WHAT YOU ARE ASKED TO DO — Skip all pictures. Set down only the lines starting at the line containing "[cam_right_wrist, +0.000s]" and running to the end of the listing.

....

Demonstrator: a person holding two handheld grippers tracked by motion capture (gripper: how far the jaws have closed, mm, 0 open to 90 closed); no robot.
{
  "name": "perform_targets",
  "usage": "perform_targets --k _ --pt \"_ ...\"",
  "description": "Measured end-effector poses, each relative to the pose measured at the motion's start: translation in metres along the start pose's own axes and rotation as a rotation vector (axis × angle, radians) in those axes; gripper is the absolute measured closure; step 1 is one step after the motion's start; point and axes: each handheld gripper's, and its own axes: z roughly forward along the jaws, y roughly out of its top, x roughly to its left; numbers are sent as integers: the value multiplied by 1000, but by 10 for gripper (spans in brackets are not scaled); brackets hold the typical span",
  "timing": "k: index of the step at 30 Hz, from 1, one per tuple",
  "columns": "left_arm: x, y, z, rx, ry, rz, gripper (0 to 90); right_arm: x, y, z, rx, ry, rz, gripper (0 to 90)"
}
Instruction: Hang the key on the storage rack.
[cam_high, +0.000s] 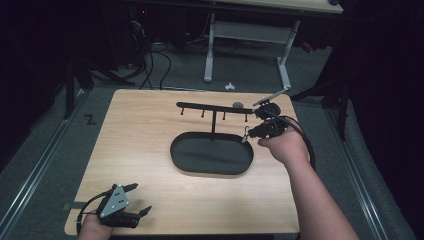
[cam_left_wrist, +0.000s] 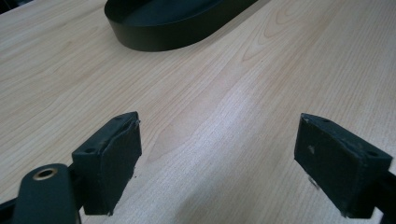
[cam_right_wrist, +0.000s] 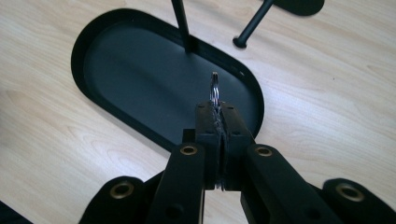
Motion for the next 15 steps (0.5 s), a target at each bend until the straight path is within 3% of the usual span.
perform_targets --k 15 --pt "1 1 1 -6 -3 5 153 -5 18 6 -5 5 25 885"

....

ANSWER AREA —
[cam_right_wrist, +0.000s] 
Motion for the next 15 steps (0.5 s), a target at each bend until the straight path is within 3% of the usual span.
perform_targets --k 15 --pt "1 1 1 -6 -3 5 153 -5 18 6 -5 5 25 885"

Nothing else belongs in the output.